Trading Technologies asserted several patents in district court against various e-trading companies. After forming a joint defense group, the defendants coordinated efforts to file multiple CBM petitions for the asserted patents. In this proceeding, the challenged patent is directed to a method for displaying a graphical user interface that dynamically displays the market depth of a traded commodity and allows the user to place electronic trades more efficiently.

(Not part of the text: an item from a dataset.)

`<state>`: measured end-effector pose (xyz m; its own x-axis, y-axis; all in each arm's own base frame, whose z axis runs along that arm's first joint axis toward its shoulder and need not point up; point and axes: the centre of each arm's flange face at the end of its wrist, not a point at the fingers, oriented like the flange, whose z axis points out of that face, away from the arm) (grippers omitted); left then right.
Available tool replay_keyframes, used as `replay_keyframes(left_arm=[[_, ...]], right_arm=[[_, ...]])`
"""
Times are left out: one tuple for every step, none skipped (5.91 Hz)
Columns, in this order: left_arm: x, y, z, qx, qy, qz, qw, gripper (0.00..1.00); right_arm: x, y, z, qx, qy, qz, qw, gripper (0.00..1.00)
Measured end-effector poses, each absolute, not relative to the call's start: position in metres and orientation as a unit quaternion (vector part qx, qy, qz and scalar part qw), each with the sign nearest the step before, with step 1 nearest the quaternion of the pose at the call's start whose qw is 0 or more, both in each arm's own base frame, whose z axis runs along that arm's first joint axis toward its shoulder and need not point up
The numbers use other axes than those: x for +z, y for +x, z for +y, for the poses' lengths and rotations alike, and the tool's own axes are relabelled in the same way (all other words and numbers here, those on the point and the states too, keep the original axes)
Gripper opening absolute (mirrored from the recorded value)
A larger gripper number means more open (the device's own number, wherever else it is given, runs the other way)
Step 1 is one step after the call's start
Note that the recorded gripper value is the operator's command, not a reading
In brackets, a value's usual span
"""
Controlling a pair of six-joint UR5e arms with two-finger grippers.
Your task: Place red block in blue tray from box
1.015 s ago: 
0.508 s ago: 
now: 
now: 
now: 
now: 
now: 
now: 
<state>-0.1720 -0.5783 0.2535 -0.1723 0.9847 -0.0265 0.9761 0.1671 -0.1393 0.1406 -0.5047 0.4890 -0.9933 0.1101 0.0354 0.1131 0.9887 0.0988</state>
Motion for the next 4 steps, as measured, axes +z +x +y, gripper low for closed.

Trading Technologies argued that the petition was improper because none of the patent’s claims were directed to a CBM and were instead part of a category of technological inventions that were exempted from CBM review. Trading Technologies cited Senator Chuck Schumer’s (D-NY) comments about the America Invents Act—namely, that CBM review was not meant to target “novel software tools and graphical user interfaces that are used by electronic trading industry workers to implement trading or asset allocation strategies,” and that, “generally speaking, it is not the understanding of Congress that such patents would be reviewed and invalidated under [the CBM review process].” The Board rejected those statements as inconsistent with the wording of the law as passed, and it reiterated its view, affirmed in Versata (IP Update, Vol. 18, No. 8), that a CBM review may be proper where at least one claim is directed to a “financial product or service,” which broadly encompasses claims that are “financial in nature, incidental to a financial activity or complementary to a financial activity.”
Trading Technologies also suggested that the petition was improper because all members of the joint defense group should have been named as “real parties in interest.” Trading Technologies described defendants’ multiple CBM filings as abusive “litigation gamesmanship” and part of a larger “scheme of coordination” among joint defense group members. The Board rejected this argument, stating that mere coordination among defendants does not make joint defense group members real parties in interest to each other’s CBM petitions, absent a showing that the would-be co-defendants exercised control over the filing of each other’s petitions.